Artinya: Orang kok setiap hari mengajak berantem terus, tidak ada habisnya. Nah, disini ngimpul wulung merupakan plesetan dari sulaya, karena kimpul wulung artinya sarilaya.


Contoh lain dalam bentuk pantun:
"Klapa mudha enake kanggo rujakan.
Leganana aku kang nandang kasmaran."

Disini kelapa muda yang sering disebut degan, plesetan dari legan yang mengawali baris kedua.

Agak rumit memang, tapi kalau dipahami ini cukup menarik, indah bagi penikmat sastra. Hal ini cukup menunjukkan bahwa karya sastra tersebut tidak dibuat secara asal-asalan. Terkesan pengarangnya cukup pintar juga. Masih ingat lagu karangan Manthou's yang dinyanyikan oleh Evie Tamala yang berjudul Kangen? Lagu berbahasa Jawa itu sarat dengan tata tulis jenis ini. Sayangnya aku lupa apa istilah untuk ini.

Kembali ke mrica kecut atau wuni. Penggunaannya begini:
"Wis ben mrica kecut sauni-unine."
Cukup jelas wuni dengan sauni-unine.
Artinya: Biar saja mau bicara apa terserah.

Sesuai dengan blog ini, ini juga blog mrica kecut. Bicaranya kemana-mana. Terserah apa saja yang dibicarakan. Nggak jelas kemana arahnya. Beberapa teman yang berkunjung ke blog ini sering bertanya, kenapa nama blog ini Sexy Goodliving. Menurutku sih biar menarik aja. Bikin penasaran juga. Pada saat membuat blog ini dulu kebetulan aku lagi tertarik dengan kata "sexy". Kata ini bermakna luar biasa saat itu. Lebih jauh lagi sebenarnya aku ingin memposting segala sesuatu yang serba seksi. Seksi menurut persepsiku sendiri tentunya.

Memang sih konotasi kata ini agak rentan dengan hal-hal yang berbau seks atau cenderung porno. Terus terang aku ingin membahas seks waktu itu. Hanya sayangnya masih terbentur pengalaman dan pengetahuan yang dangkal tentang hal yang satu ini. Sebenarnya bicara seks nggak melulu porno. Tapi kadang memang sulit menemukan batas keduanya.

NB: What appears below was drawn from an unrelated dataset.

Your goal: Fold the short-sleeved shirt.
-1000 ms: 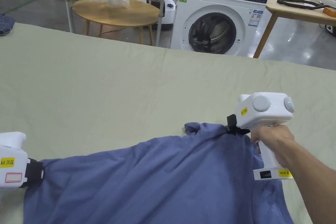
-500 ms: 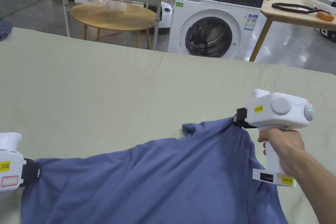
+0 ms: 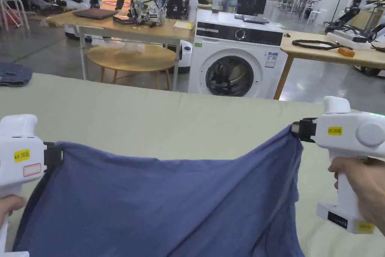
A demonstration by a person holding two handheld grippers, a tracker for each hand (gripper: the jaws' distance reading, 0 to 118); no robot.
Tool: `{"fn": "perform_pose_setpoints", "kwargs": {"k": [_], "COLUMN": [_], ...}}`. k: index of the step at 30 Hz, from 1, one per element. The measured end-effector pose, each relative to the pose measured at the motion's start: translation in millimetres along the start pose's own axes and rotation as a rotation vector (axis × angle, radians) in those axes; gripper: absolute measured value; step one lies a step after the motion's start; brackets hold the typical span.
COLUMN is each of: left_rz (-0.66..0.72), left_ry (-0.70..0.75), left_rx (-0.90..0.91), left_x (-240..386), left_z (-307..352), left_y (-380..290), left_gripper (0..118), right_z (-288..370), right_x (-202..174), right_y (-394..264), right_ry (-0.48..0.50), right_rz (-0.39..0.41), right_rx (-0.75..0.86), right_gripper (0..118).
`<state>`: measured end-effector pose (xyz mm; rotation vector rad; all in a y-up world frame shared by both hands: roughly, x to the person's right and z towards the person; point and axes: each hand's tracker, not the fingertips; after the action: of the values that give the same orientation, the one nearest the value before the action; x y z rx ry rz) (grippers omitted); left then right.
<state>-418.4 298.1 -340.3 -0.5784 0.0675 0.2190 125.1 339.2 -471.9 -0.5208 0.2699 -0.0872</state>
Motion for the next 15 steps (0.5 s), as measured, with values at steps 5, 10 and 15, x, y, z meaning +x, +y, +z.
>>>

Keengganan menulis perihal inilah yang menyebabkan blog ini akhirnya kehilangan fokusnya. Yang terjadi malah pembicaraan terlalu luas.kemana-mana. Lebih lagi ada kategori "ngayawara" yang semakin memperluas lagi bahasan dan terkesan tidak fokus pada masalah tertentu.

Aku terus terang iri melihat blog-blog di kiri-kanan. Mereka kelihatan fokus, konsisten, dan menarik. Bahkan beberapa diantaranya juga bicara seks, seperti yang kumaksud.

Aku juga sering melakukan blogwalking dan menemukan beberapa hal yang menarik. Beberapa diantaranya membuat saya tidak tahan untuk meng-copas (copy-paste) hal-hal menarik untuk diposting disini. Nah, sekalian saja ngomongin sembarang. Ya itu tadi: merica kecut, sauni-unine.